Mental Health Patients
SAMPLE remains applicable for psychiatric patients. It is essential to ask about symptoms and past psychiatric history while remaining calm and nonjudgmental. A critical clinical pearl is to never dismiss physical complaints as "just psychiatric," as these patients are equally susceptible to physical illnesses.
Clinical Documentation of the SAMPLE History
Proper documentation of the SAMPLE history is essential for patient safety and legal protection. High-quality notes transform a conversation into a clinical record.
Best Practices for Documentation
- Conciseness and Clarity: Use short, direct sentences and avoid abbreviations that are not universally understood.
- Specificity: Avoid vague terms. Instead of writing "Patient has chest pain," a professional note should read: "Patient reports substernal chest pressure radiating to left arm, started 2 hours ago while resting, rated 7/10, worse with movement, better with sitting still."
- Use of Direct Quotes: Using the patient's own words can provide a vivid clinical picture. For example: "Patient states: 'It feels like an elephant is sitting on my chest.'"
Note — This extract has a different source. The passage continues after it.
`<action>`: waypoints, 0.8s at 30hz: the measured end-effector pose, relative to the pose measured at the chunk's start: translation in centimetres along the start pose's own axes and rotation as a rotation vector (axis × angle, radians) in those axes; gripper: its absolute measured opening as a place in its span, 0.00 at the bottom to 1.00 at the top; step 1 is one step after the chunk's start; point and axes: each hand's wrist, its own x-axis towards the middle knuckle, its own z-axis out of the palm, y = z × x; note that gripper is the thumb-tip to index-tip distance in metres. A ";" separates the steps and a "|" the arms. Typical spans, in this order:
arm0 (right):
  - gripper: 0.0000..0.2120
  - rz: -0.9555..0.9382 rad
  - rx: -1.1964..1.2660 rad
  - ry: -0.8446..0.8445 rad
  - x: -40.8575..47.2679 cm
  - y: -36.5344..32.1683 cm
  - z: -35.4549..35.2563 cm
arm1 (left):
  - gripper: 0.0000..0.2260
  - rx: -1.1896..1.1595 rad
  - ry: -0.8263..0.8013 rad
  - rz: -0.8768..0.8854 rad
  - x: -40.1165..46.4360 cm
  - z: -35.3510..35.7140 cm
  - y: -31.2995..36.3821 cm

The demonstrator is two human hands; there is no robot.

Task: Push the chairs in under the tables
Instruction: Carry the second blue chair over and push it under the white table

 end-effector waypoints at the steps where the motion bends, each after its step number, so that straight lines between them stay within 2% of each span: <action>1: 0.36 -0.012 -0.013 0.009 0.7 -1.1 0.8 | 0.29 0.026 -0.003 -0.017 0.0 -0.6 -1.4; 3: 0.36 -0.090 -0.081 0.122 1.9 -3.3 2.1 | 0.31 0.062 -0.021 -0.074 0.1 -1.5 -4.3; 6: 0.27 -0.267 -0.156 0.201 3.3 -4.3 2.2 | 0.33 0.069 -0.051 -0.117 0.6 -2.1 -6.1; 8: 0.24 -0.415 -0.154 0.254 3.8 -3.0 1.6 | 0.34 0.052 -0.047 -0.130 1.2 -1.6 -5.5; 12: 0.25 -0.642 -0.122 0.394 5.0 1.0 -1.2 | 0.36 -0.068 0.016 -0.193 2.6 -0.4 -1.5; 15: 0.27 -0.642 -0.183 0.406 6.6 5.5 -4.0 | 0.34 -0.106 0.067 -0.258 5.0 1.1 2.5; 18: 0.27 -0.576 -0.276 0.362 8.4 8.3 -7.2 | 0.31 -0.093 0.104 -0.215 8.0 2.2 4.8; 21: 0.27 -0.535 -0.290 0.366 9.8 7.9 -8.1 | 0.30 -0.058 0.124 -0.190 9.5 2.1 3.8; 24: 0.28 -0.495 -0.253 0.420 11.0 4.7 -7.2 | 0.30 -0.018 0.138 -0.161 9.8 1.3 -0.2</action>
- Inclusion of Negatives: Documenting what the patient denied is as important as documenting what they confirmed. For example: "Denies shortness of breath, nausea, vomiting." This proves the provider performed a thorough assessment.
Conclusion
The SAMPLE acronym is a fundamental tool in the medical arsenal, designed to provide structure in the midst of chaos. By separating objective signs from subjective symptoms and systematically querying allergies, medications, medical history, last intake, and the events of the incident, a provider can move from guesswork to a targeted, evidence-based treatment plan.
The true power of SAMPLE is that it requires no complex equipment or advanced technology—only the ability to ask the right questions in the right order. While the process takes practice and the ability to adapt to difficult patients or unresponsive subjects, mastering this framework allows clinicians to miss fewer critical details, communicate more effectively with their team, and ultimately provide safer, more efficient patient care.